I’m ready to stand up for music’s magical motivating characteristics — and a few other bonuses that come along for the ride.
Perhaps you’ve experienced this as an athlete yourself in some form or another. While I don’t typically have much trouble motivating for a long trail run or mountain bike ride, I’m not always up for the task if I’m squeezing in a workout too late in the day, I’ve got some aches and pains I’m wary of reigniting or the weather looks threatening.
I count on music as my companion for solo slogs. It moves me like nothing else. And I find I don’t need to crank it up or listen to some pulsing techno mix to get my mojo back.
Even something as mellow and introspective as Bon Iver can make a long climb turn into a blissful, almost out-of-body experience. It lifts me out of a bad mood instantly.
It helps me listen to lovely lyrics rather than every solitary footfall. Occasionally, it even inspires me to push the pace.
OK, you might consider this a weird one, but music helps me focus on the good and essentially “mask” the bad. If I consider every rock my mountain bike tire must up and skid over, every freaky drop that I’m about launch off, every pound of my foot, strike after strike on a ghastly uphill, every squeak of my brakes or dirty chain, every creak in my knees, I focus on just that.
I concentrate on what hurts, how long I’ve been gone, what that skitter in the trees might have been and how much my bike needs a tune. With music, I don’t miss a beat.
It’s an ambient sound that carries me through the trails where, yes, there could be a bear or a cougar or a rattlesnake, but I’m just in the zone, for better or worse. Because I’m hearing only what I want and what inspires me to move, I find I can go harder, longer and happier — with less brain and body damage.
Natural obstacles are but a part of the melody, an extra-loud lyric, a good guitar riff.
I don’t know about you, but when I’m physically motivated, I get inspired mentally. For me, when I run or ride, for example, it’s not just for the material benefits.
I tap into some serious psychological stuff out on the trails. Music, I find, amplifies that inspiration. It takes my runner’s high to a new level, and that’s when all kinds of thoughts tumble around my brain.
Yet, somehow, it doesn’t feel taxing with tunes. Without music, I’m likely to focus on the overflowing laundry, the unpaid bills, the endless to-do lists that await my return. With music, I find my thoughts during exercise turn to bigger ideas — a title that seals a story I’m working on, a new business proposition, a nugget of wisdom for eating better or staying organized.
It’s almost like music taps a different part of my brain while I’m moving.

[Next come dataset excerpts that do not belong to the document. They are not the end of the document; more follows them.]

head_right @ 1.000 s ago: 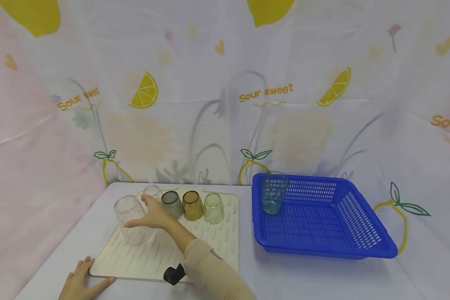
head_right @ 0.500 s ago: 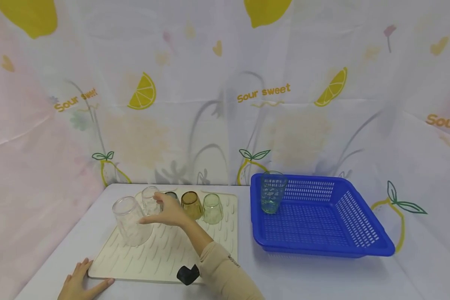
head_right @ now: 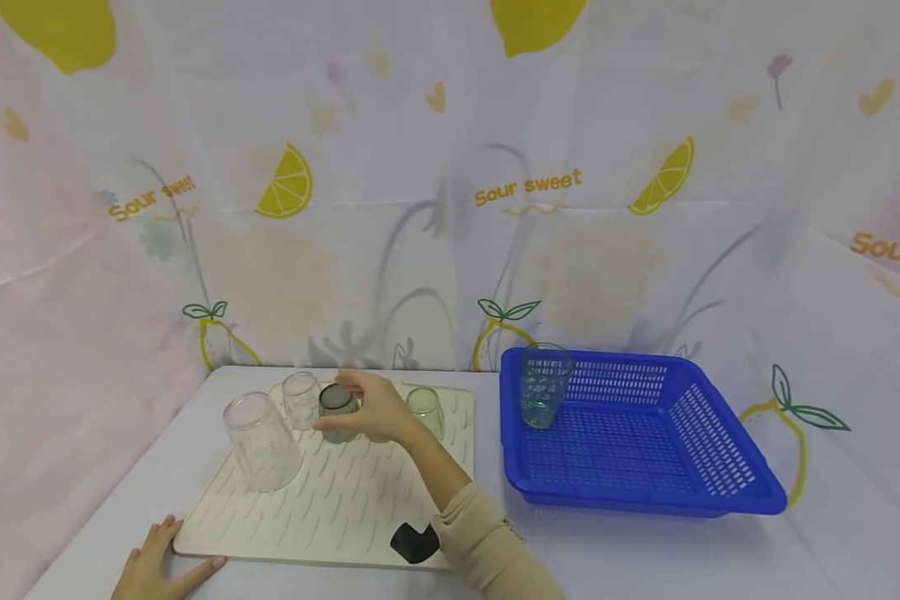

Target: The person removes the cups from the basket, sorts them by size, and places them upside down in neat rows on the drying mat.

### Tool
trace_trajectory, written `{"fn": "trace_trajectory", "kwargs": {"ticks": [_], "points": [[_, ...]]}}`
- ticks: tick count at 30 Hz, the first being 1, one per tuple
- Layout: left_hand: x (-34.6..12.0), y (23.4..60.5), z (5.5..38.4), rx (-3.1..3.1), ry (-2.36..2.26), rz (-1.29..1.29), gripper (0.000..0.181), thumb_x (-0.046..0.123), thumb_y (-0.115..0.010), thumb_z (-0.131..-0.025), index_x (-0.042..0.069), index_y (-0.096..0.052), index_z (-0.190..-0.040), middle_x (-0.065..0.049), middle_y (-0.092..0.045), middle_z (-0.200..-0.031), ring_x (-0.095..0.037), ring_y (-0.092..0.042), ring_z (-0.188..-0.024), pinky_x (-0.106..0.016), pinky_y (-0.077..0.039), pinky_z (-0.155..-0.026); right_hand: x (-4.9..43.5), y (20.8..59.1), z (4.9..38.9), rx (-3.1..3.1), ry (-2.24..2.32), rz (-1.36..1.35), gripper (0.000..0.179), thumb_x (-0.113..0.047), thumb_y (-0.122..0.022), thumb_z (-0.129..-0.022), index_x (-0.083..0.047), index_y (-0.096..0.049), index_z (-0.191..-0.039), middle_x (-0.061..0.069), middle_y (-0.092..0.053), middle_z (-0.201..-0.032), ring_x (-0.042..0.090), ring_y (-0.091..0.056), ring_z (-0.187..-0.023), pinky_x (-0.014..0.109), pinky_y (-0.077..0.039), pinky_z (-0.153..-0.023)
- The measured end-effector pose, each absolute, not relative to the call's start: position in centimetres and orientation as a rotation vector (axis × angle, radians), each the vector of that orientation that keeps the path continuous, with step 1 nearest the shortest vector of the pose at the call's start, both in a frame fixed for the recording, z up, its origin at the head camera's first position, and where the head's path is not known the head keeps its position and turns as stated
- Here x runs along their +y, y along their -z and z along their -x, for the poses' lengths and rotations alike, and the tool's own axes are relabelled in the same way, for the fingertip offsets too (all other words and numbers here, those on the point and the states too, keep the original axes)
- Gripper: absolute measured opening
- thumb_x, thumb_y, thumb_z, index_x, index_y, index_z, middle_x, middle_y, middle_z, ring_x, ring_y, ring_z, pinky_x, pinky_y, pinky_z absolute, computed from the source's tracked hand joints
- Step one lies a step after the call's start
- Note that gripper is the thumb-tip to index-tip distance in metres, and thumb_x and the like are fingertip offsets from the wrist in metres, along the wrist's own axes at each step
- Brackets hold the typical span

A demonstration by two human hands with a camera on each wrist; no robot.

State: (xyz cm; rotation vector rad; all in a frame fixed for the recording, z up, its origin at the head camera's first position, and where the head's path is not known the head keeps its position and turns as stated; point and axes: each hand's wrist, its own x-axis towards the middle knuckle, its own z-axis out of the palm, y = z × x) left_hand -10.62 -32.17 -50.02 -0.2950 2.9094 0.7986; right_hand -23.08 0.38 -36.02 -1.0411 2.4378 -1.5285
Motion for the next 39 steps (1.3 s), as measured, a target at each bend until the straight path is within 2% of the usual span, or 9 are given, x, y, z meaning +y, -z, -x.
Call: {"fn": "trace_trajectory", "kwargs": {"ticks": [4, 11, 18, 27, 33, 39], "points": [[-32.3, 50.5, 10.6, 2.959, -0.81, 0.272, 0.101, 0.049, -0.072, -0.076, -0.021, -0.025, -0.132, -0.048, -0.012, -0.138, -0.061, -0.009, -0.129, -0.073, -0.006, -0.103, 2.2, 35.4, 23.1, 2.441, 1.546, 1.052, 0.077, -0.016, -0.078, -0.078, 0.002, -0.038, -0.141, 0.019, -0.048, -0.138, 0.03, -0.047, -0.127, 0.043, -0.041, -0.105], [-32.5, 51.0, 10.6, 2.977, -0.832, 0.268, 0.1, 0.048, -0.073, -0.075, -0.02, -0.026, -0.132, -0.048, -0.013, -0.138, -0.061, -0.009, -0.129, -0.074, -0.006, -0.102, 5.3, 34.3, 23.3, 2.468, 1.573, 1.013, 0.076, -0.017, -0.076, -0.08, 0.004, -0.036, -0.141, 0.019, -0.044, -0.142, 0.03, -0.042, -0.131, 0.037, -0.037, -0.108], [-32.5, 50.8, 10.6, 2.945, -0.825, 0.283, 0.101, 0.049, -0.072, -0.076, -0.021, -0.024, -0.132, -0.048, -0.01, -0.138, -0.06, -0.006, -0.13, -0.073, -0.004, -0.103, 8.6, 33.8, 23.7, 2.509, 1.608, 0.894, 0.081, -0.02, -0.075, -0.081, 0.002, -0.031, -0.144, 0.019, -0.041, -0.144, 0.033, -0.039, -0.133, 0.041, -0.034, -0.11], [-32.3, 50.4, 10.6, 2.921, -0.836, 0.296, 0.103, 0.049, -0.072, -0.076, -0.021, -0.022, -0.133, -0.047, -0.008, -0.139, -0.059, -0.005, -0.131, -0.072, -0.002, -0.104, 12.6, 33.2, 24.3, 2.633, 1.611, 0.777, 0.082, -0.024, -0.077, -0.08, 0.002, -0.032, -0.144, 0.019, -0.041, -0.144, 0.034, -0.038, -0.133, 0.042, -0.034, -0.11], [-32.1, 49.9, 10.7, 2.88, -0.796, 0.324, 0.103, 0.05, -0.071, -0.077, -0.021, -0.022, -0.134, -0.046, -0.006, -0.14, -0.058, -0.003, -0.132, -0.069, 0.001, -0.107, 15.2, 33.4, 25.1, 2.709, 1.668, 0.724, 0.076, -0.017, -0.075, -0.081, 0.007, -0.035, -0.14, 0.025, -0.042, -0.141, 0.037, -0.039, -0.131, 0.044, -0.034, -0.11], [-31.9, 49.5, 10.6, 2.868, -0.778, 0.324, 0.104, 0.05, -0.07, -0.077, -0.021, -0.021, -0.133, -0.046, -0.006, -0.14, -0.059, -0.003, -0.131, -0.069, 0.0, -0.107, 17.7, 33.4, 25.6, 2.748, 1.64, 0.628, 0.073, -0.019, -0.071, -0.085, 0.006, -0.033, -0.142, 0.026, -0.038, -0.143, 0.039, -0.037, -0.132, 0.047, -0.033, -0.11]]}}
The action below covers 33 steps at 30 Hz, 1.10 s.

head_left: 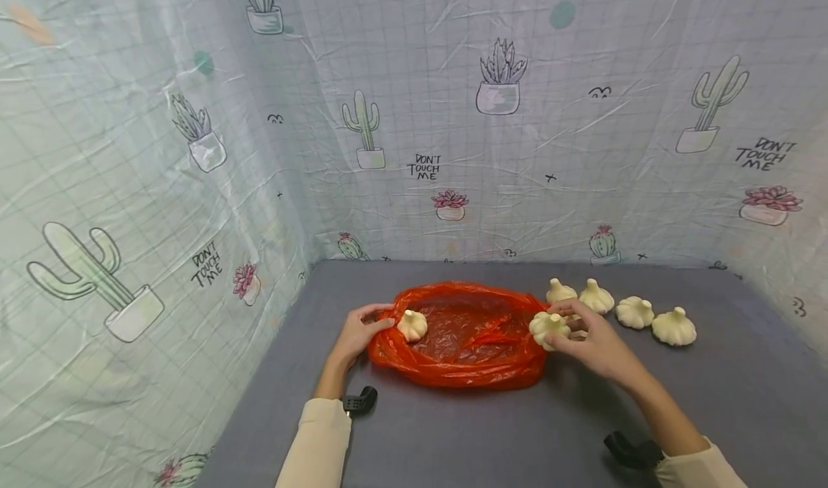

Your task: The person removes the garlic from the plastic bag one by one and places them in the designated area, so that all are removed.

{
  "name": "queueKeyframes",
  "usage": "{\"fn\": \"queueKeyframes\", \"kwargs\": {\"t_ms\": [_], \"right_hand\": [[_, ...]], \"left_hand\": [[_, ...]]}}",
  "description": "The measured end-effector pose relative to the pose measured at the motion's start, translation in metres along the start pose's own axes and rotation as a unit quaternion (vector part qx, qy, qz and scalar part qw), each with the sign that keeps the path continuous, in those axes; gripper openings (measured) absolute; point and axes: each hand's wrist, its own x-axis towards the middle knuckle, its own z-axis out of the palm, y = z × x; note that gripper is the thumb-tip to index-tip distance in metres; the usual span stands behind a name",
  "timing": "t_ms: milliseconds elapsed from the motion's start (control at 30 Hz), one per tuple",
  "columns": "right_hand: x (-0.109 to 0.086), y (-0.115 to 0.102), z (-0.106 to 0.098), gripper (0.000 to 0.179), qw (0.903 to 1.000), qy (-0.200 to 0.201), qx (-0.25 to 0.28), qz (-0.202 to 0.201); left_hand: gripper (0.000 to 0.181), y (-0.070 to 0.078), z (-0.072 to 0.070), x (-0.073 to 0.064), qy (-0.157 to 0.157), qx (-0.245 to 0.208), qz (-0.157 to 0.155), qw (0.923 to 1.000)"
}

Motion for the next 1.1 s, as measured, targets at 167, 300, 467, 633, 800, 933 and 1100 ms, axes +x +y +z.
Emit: {"fn": "queueKeyframes", "kwargs": {"t_ms": [167,300,467,633,800,933,1100], "right_hand": [[-0.001,-0.001,-0.009,0.042,1.0,0.003,-0.003,-0.004],[-0.003,-0.001,-0.018,0.041,0.9999,0.011,-0.005,0.008],[-0.006,0.005,-0.03,0.044,0.9996,0.011,-0.016,0.022],[-0.008,0.014,-0.046,0.046,0.9992,0.013,-0.031,0.024],[-0.01,0.023,-0.061,0.05,0.9979,0.016,-0.049,0.04],[-0.011,0.028,-0.07,0.052,0.9966,0.02,-0.053,0.059],[-0.012,0.033,-0.078,0.057,0.9947,0.014,-0.049,0.09]], "left_hand": [[0.035,0.0,-0.002,0.001,-0.004,0.006,-0.009,0.9999],[0.036,-0.002,-0.003,0.001,-0.004,0.001,-0.01,0.9999],[0.036,-0.004,-0.003,-0.001,0.003,0.004,-0.002,1.0],[0.035,-0.003,-0.002,-0.002,-0.002,0.002,0.002,1.0],[0.034,-0.002,-0.001,-0.001,-0.003,-0.004,0.004,1.0],[0.034,-0.003,-0.001,0.0,-0.001,-0.004,0.005,1.0],[0.036,-0.002,-0.001,0.0,0.0,0.0,0.008,1.0]]}}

All that said, if, like me, you are going to listen to tunes on the trails, please keep in mind some common courtesies:
Find a smart setup. For me that has been a sleek, waterproof Nathan waist pack for streaming tunes on my iPhone.
I attach a tiny, skin-colored pair of earHero earbuds — which actually set down deeper in the ear canal as to avoid “blocking” it — which deliver music while allowing chirping birds, approaching tires and other important trail-related sounds to stream in as appropriate while not knocking out my music buzz.
Hone your other big sense. Since your hearing will be compromised, make your eyes work overtime. That means being extra cautious about what you’re seeing around corners, through the trees and in the shadows.
Slow down in tricky tight spots to allow for safe lead time for a possible face-to-face encounter and look behind you every once in a while.
Regulate your tune-age. It won’t hurt to have music up a little louder on a long, steady climb where few will approach you from behind and you can clearly see people descending, but crank things down a notch (or four) on the downhills, where speed could cause a conflict.
Better yet, try weaning yourself off music altogether when descending.
Be extra courteous. Since there will be some dissenters out there who might mock your choice to listen to tunes on the trails, kill ’em with kindness. I find this extremely easy to do because the music puts me in such a good mood anyway.
I follow typical trail etiquette to the extreme: cautioning people that I’m approaching on the left, whether biking or running; pulling off the trail altogether to yield to uphill bikers and runners in tight confines; and even singing a cheery “hello” or “good morning” or “what a beautiful day” to everyone I pass.